そのかわり,たまに硬派な書物に向かったりすると軽いキャラクター小説になじんだ頭には歯ごたえがありすぎて跳ね返されてしまうこともあります。

例えば柳田国男などは諸星大二郎はじめ伝奇もののネタ本として欠かせない,とっても面白いものですが,なんせ超一流の教養人の書くものですからね,角川スニーカー文庫とはやはり違うわけです。こういうものはそれなりに訓練というか鍛錬というかアタマを慣らしておかないと歯が立ちません。オレってこんなに日本語知らなかったんだ,と長年の読書好きの秘めたる自信も砂の城のごとく崩れ去るのであります。

大人の仕事ぶりに思いをはせる

本といえば,映画関連の例えば写真集などはお買いになりますか。僕の本棚にはご贔屓のヘプバーンやモンローの写真集がいくつかある程度でそれほどたくさんの関連書はありません。

その中で唯一例外的に存在感を放っているのが「MAGNUM CINEMA」というたいそう重量感のある写真集です。実際,ダンベル代わりに筋トレに使えそうな重さです。値段も相当なもので,清水の舞台とまではいきませんが,階段を7,8段いっぺんに飛び降りるくらいの,つまり下手すると足を捻挫するくらいの覚悟は必要な買い物でした。失敗しなくてよかったなあ。
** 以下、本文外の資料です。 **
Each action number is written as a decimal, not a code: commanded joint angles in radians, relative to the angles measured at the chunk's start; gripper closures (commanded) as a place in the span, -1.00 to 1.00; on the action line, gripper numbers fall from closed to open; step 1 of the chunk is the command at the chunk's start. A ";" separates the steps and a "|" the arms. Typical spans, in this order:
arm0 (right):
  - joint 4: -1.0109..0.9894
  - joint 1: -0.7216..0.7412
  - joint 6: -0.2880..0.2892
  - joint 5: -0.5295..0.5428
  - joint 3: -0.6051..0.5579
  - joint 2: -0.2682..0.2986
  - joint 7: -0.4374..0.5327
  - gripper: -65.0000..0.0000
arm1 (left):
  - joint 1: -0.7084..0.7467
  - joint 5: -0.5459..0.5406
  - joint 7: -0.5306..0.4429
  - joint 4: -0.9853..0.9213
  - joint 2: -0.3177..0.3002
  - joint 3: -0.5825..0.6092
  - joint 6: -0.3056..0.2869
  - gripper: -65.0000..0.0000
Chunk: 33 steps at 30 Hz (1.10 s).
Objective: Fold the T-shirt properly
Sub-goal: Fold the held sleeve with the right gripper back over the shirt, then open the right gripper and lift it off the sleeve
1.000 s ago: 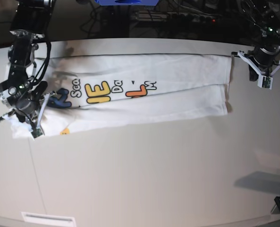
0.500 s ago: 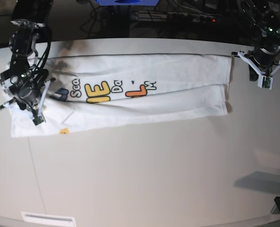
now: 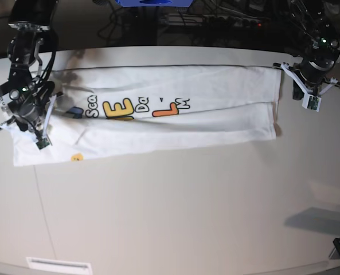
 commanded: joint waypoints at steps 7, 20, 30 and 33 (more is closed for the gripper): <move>0.019 0.015 -0.003 -0.004 0.003 0.033 0.010 0.99 | -0.003 -0.006 -0.016 0.015 -0.027 -0.003 0.007 1.00; 0.014 0.015 -0.005 -0.004 0.003 0.031 0.010 0.97 | 0.002 -0.006 -0.016 0.015 -0.029 -0.009 0.007 1.00; 0.014 0.012 -0.167 -0.004 0.007 0.031 0.009 0.03 | 0.003 -0.006 -0.016 0.015 -0.029 -0.007 0.007 1.00; 0.014 0.015 -0.264 -0.004 0.009 0.031 0.009 -0.32 | 0.003 -0.006 -0.016 0.015 -0.029 -0.009 0.007 1.00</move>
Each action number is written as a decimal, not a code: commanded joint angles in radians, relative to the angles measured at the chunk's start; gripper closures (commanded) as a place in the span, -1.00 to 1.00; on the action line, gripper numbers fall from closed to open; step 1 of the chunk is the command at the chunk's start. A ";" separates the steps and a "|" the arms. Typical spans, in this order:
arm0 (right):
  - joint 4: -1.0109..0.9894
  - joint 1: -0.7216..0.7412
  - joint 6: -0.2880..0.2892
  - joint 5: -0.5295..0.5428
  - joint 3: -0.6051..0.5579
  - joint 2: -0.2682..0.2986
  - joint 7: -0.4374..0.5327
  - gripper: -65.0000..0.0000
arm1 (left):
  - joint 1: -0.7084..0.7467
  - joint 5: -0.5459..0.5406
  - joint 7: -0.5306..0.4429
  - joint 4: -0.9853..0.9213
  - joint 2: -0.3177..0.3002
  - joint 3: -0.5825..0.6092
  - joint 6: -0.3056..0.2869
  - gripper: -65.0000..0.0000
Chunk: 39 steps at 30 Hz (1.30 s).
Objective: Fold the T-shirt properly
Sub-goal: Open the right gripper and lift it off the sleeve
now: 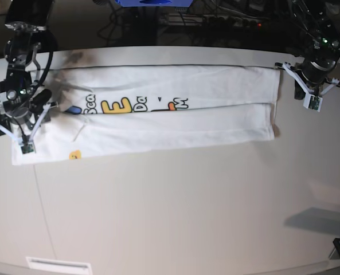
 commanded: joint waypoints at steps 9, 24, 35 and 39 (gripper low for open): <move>0.020 0.027 -0.275 -0.005 0.009 0.011 0.025 -0.41 | -0.004 -0.006 -0.017 0.015 -0.015 -0.009 0.007 1.00; 0.063 -0.131 -0.157 0.001 0.118 -0.100 0.487 0.93 | -0.095 -0.016 -0.023 0.020 0.031 -0.001 0.007 1.00; -0.247 -0.030 0.060 0.001 0.278 -0.126 0.525 0.99 | -0.112 -0.008 -0.023 0.017 0.043 -0.001 0.007 1.00; -0.299 -0.033 0.060 0.001 0.281 -0.128 0.527 0.99 | -0.112 -0.006 -0.023 0.017 0.042 -0.006 0.007 1.00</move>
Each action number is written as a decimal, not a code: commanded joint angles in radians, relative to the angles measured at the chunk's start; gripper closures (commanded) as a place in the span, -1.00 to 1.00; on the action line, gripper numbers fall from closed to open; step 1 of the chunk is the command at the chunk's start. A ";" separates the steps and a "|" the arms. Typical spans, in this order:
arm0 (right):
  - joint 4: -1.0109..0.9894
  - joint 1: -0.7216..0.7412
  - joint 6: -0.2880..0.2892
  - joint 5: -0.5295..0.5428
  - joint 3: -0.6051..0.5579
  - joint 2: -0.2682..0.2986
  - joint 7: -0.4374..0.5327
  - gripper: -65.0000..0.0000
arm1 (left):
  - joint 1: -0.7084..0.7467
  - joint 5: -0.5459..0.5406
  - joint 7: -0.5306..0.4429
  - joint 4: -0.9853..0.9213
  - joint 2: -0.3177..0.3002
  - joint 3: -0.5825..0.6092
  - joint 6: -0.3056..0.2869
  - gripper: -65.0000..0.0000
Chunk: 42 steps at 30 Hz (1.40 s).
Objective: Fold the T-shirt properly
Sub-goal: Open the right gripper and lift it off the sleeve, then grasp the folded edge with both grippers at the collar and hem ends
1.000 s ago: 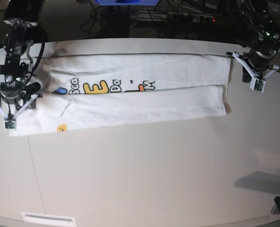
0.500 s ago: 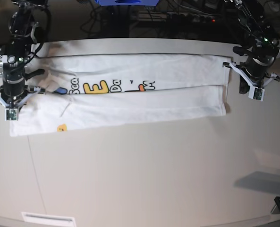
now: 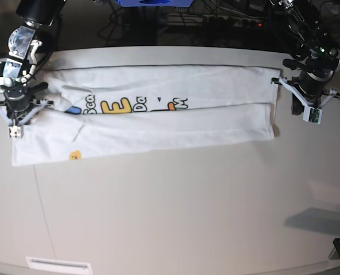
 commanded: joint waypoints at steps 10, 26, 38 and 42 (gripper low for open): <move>0.305 -0.030 0.002 -0.003 0.002 0.006 -0.021 0.98 | -0.005 -0.017 -0.024 0.019 -0.013 -0.008 0.007 1.00; 0.449 -0.280 0.319 -0.009 -0.315 -0.030 0.162 0.99 | 0.065 -0.019 -0.141 -0.126 -0.048 -0.200 0.007 1.00; 0.395 -0.283 0.257 -0.010 -0.496 -0.026 0.159 0.98 | 0.058 -0.024 -0.402 -0.092 0.034 -0.087 0.007 1.00; 0.363 -0.286 0.231 -0.010 -0.507 -0.021 0.159 0.98 | -0.030 -0.014 -0.400 -0.107 0.045 -0.024 0.007 1.00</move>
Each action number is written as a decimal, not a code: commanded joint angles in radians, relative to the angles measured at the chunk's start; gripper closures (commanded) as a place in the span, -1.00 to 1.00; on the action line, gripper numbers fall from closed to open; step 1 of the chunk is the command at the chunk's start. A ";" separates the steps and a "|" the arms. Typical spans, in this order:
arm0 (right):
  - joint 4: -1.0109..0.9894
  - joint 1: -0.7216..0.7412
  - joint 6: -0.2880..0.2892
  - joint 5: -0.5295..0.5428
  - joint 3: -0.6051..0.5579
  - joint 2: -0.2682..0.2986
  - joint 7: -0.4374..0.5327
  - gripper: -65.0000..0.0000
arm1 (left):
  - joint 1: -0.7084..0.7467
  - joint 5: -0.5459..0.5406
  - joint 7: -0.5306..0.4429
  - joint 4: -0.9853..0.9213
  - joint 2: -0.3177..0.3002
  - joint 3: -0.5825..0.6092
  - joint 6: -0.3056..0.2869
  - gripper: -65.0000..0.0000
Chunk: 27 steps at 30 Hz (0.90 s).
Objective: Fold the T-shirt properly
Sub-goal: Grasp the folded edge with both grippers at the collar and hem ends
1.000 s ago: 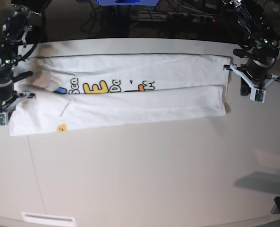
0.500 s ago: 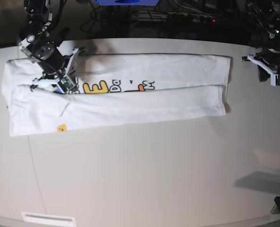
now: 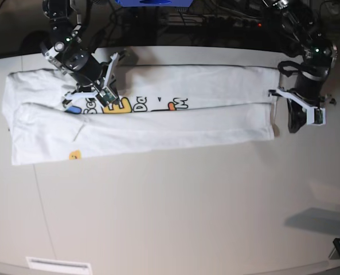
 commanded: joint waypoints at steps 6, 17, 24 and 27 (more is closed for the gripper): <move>0.016 -0.030 -0.006 0.011 0.009 0.002 0.023 0.99 | -0.111 -0.007 -0.021 -0.157 -0.018 0.049 0.007 1.00; 0.018 -0.050 -0.006 0.011 0.009 0.002 0.023 0.99 | -0.211 -0.003 -0.024 -0.284 -0.019 0.109 0.007 1.00; 0.016 -0.050 -0.006 0.011 0.009 0.002 0.023 0.99 | -0.251 0.094 -0.026 -0.428 -0.010 0.109 0.007 1.00; 0.016 -0.050 -0.006 0.011 0.009 0.002 0.023 0.99 | -0.248 0.100 -0.029 -0.471 -0.019 0.101 0.007 1.00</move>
これは有名なロバート・キャパ主宰の写真家集団マグナム(MAGNUM PHOTOS)による映画関連の作品を集めた写真集です。マグナム写真家たちによる映画史と銘打たれています。

よく目にする映画宣伝のためのスチルとはひと味もふた味も違う写真の数々は見る者の様々な空想,妄想,その時代への思いを刺激します。映画人たちの世界の断章がめいっぱい詰まっているのです。さすがに一流の写真家の仕事はいろいろ語ってくれるものですね。目に心地いいグラビア写真とはまた違った充実感がたっぷり,といったところです。

ところが先日久しぶりに引っぱり出してみると,本のとじ目がバラけかけてるではないですか。あまりに重いので製本の強度が足りなかったのかなあ。本の修理屋さんがひっそりと路地裏に店を構えているような,そんな世界に住めたらな,と思うのですが……。

ふと答の舞い降りること

長年の謎のひとつだった日曜洋画劇場のエンディング曲(So in Love)の演奏について,諸説入り乱れる中で僕も以前こんなことを書いています。しかし,今やネット上で検索すればおわかりのとおり,どうやらこれにもモートン・グールド説で決着がついたようです。この問題が喉に刺さった小骨のごとく気になっていた方々(僕も)にとっては「そうだったのか〜」と心が晴れたのではないでしょうか。

僕もある方からメールでご教示いただきスッキリ晴れ晴れの心境です。

そもそも今までの諸説がどれも決定的な解答として定着しなかったのは,実際にレコードなりCDなりで聞いて確かめたという証言がなかったからだと思います。このモートン・グールドのアレンジによる演奏という説にしても98年頃には神津善行アレンジ説と並んで目にしたことがあるのですが,やはり実際に聞いて納得できるだけの情報がありませんでした。

けれど先日,僕も問題の演奏を聞く機会があり「おお,確かにこれだ〜」と納得した次第です。ちょっと調べてあきらめる自分と違って"確かめずにはおかないぞ"と追いかける人の気合いに敬服します。海外の人には不思議がられるかもしれませんが,日本人にとってはこの演奏こそがこの曲のオリジナルだと言えるでしょうね。